**Exercise objective:** For the records below, print the lines from the line with "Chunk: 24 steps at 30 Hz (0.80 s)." through the line with "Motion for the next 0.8" exactly as written; include both end lines and exclude the rest.

___ Source data

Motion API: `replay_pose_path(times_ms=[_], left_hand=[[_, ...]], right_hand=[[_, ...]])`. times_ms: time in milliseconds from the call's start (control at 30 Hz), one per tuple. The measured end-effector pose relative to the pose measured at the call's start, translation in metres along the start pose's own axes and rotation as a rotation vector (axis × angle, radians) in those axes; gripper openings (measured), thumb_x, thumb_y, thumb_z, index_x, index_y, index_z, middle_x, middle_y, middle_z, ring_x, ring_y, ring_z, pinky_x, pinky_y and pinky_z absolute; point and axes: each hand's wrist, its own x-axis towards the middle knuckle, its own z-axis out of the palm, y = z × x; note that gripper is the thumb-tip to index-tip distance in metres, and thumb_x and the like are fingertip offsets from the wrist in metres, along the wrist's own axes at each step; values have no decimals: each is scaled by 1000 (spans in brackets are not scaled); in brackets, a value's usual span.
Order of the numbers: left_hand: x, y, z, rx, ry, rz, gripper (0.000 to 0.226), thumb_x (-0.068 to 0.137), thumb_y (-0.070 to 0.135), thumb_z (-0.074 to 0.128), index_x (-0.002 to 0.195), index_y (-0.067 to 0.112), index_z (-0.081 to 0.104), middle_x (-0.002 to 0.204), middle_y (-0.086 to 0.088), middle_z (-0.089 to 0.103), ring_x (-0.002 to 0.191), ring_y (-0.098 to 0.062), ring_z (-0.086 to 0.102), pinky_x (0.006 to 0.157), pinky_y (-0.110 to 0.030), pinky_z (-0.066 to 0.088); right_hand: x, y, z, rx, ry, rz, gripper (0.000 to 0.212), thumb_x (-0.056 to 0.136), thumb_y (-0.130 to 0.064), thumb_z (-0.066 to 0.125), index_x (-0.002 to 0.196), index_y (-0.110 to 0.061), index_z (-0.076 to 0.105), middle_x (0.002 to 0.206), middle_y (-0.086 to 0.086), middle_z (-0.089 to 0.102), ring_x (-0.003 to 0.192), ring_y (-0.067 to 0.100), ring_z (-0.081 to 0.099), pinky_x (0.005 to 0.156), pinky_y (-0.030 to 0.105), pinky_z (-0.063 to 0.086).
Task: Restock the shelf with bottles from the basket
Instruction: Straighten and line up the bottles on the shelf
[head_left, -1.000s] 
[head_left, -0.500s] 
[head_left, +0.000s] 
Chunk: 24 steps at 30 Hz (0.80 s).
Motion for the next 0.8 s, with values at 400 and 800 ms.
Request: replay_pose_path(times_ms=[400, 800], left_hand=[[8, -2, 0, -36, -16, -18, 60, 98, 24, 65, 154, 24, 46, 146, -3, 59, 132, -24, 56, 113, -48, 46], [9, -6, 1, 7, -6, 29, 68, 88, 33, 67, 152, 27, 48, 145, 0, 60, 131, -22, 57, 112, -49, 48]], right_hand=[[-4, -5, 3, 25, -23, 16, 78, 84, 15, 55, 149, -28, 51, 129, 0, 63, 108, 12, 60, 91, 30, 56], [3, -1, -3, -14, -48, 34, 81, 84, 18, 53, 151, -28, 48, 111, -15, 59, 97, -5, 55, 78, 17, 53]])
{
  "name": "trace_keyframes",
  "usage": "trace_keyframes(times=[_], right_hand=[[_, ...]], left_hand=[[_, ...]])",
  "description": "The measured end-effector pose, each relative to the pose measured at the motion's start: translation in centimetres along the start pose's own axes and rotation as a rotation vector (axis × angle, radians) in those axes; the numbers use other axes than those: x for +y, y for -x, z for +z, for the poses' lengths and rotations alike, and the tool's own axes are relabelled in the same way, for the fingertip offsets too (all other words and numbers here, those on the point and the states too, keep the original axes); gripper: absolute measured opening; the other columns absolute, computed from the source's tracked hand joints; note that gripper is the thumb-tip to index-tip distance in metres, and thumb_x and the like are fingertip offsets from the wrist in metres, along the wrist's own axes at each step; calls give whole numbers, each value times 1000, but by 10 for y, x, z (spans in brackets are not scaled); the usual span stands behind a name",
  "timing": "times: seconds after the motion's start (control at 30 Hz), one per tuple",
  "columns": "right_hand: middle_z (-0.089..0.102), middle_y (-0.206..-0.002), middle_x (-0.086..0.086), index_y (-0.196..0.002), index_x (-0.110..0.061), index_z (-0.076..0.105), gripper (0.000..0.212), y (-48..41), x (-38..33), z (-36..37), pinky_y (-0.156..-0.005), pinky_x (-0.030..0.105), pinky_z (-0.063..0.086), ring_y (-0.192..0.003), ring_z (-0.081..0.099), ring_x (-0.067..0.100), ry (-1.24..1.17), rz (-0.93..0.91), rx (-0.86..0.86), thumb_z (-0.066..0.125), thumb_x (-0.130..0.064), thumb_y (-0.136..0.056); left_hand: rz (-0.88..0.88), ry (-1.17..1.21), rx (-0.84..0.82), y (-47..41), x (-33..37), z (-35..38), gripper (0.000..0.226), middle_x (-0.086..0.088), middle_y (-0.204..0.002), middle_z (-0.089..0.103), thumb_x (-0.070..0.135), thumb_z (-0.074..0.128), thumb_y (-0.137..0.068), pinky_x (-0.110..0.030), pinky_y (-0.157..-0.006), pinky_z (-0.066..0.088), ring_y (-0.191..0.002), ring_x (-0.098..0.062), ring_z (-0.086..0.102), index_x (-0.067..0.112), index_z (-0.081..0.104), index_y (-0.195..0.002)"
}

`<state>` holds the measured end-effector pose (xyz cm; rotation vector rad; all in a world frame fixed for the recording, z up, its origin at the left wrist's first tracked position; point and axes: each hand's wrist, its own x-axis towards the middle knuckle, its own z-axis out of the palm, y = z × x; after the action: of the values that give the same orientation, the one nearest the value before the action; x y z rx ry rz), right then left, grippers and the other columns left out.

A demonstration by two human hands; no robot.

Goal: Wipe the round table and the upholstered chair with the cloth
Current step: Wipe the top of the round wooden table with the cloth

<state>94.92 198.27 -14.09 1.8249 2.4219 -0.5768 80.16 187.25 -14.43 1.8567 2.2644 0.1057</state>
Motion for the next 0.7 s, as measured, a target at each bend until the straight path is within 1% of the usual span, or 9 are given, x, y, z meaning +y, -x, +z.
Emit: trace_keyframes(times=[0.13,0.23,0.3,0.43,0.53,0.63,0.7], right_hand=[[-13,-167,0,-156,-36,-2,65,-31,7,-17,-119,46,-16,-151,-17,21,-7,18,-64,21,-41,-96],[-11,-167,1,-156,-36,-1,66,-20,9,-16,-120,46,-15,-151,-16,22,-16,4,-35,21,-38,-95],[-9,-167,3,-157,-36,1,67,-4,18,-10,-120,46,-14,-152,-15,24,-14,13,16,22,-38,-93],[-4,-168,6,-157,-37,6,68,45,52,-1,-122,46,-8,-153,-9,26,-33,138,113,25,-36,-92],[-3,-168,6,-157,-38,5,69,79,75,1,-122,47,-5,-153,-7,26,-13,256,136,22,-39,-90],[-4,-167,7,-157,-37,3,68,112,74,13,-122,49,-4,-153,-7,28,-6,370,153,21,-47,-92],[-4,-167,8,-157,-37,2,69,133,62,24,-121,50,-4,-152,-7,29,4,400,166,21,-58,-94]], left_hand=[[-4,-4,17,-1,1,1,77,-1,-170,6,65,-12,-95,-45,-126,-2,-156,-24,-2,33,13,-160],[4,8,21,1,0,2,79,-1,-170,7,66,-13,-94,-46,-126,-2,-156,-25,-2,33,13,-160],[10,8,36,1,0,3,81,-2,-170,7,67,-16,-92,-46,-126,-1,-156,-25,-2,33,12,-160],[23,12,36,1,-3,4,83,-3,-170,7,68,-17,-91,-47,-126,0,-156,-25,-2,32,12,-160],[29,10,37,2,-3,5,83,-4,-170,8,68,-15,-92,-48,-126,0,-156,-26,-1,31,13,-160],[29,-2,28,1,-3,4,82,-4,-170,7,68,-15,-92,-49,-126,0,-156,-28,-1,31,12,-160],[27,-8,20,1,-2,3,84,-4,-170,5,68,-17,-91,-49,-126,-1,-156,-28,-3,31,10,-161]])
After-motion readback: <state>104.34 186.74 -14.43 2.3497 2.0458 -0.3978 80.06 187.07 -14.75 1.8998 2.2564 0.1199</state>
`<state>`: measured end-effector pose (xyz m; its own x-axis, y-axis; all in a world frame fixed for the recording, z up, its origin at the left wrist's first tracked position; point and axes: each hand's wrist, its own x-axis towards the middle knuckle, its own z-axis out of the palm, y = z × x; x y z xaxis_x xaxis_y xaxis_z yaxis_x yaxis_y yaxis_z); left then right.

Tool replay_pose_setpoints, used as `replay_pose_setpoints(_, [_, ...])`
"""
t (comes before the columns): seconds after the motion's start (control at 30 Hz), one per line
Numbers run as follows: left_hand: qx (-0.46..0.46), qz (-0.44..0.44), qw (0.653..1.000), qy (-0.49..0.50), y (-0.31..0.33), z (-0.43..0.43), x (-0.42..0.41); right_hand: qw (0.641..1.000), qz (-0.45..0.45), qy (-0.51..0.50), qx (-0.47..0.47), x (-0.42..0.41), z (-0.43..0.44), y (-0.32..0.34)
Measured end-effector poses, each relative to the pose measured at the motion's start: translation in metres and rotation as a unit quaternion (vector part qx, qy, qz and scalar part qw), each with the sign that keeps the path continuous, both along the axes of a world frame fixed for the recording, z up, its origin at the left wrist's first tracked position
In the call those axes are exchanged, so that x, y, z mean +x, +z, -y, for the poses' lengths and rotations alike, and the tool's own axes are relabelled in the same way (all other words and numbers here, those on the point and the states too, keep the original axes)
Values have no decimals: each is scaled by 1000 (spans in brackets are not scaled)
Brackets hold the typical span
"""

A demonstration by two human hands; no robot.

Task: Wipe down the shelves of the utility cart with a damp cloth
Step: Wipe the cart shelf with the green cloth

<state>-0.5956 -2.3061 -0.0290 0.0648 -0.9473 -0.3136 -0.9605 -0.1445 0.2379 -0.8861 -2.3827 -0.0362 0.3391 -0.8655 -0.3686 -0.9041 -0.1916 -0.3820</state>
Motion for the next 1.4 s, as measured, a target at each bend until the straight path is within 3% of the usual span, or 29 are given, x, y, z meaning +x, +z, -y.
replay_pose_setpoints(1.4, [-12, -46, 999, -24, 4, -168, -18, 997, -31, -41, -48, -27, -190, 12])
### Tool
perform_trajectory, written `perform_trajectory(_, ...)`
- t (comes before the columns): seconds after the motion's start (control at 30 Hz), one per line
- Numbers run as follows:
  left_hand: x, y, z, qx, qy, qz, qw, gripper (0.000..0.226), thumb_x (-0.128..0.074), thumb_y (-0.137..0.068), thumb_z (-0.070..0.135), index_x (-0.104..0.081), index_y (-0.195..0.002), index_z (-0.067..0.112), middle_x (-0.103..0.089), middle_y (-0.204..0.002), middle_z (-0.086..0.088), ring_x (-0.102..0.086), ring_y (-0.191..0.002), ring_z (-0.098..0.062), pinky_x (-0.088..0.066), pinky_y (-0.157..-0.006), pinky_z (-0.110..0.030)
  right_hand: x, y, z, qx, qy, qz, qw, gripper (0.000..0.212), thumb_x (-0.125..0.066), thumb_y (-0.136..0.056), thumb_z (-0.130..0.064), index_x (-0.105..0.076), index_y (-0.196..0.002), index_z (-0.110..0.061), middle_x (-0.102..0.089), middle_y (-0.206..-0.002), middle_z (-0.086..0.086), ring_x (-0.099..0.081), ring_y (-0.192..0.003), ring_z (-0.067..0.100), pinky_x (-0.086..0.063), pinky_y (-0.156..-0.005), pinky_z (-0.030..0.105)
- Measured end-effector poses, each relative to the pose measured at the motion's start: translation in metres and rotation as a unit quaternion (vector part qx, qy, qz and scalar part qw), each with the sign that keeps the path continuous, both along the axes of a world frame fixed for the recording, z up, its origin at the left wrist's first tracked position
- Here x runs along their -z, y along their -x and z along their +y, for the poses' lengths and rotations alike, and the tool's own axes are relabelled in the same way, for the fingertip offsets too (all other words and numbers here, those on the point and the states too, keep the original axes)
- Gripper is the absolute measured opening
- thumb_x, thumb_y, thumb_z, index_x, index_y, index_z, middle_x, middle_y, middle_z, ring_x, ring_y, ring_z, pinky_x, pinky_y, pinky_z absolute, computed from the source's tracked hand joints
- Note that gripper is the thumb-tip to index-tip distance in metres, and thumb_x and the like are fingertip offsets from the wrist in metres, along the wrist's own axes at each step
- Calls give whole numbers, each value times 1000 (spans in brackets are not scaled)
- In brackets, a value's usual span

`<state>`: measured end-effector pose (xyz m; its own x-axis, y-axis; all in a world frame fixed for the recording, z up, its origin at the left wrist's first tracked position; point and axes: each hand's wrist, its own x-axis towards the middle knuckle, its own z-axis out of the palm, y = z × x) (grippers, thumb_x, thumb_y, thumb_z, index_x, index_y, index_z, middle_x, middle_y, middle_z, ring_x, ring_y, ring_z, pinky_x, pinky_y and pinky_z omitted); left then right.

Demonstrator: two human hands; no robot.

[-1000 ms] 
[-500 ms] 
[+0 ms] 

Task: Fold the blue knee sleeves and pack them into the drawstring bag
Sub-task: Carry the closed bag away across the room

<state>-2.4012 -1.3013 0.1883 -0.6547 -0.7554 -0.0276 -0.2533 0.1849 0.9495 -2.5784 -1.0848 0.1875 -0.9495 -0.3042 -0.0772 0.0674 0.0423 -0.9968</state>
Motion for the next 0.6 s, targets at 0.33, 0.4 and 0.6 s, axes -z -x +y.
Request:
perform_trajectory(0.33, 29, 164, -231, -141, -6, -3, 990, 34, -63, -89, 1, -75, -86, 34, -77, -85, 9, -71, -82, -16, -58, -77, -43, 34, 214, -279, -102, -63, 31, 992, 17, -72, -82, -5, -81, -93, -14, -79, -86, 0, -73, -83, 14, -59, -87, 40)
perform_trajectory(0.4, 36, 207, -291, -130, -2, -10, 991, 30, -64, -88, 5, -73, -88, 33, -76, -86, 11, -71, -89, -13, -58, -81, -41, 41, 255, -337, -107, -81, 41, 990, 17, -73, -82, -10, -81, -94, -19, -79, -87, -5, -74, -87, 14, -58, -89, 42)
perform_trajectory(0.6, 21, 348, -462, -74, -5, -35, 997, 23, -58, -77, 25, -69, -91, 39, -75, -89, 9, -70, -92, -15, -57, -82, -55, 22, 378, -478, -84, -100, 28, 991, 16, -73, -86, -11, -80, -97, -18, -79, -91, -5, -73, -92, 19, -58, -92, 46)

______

**Completed task:**
Chunk: 24 steps at 30 Hz (0.80 s).
Motion for the next 0.8 s, with values at 400 and 800 ms.

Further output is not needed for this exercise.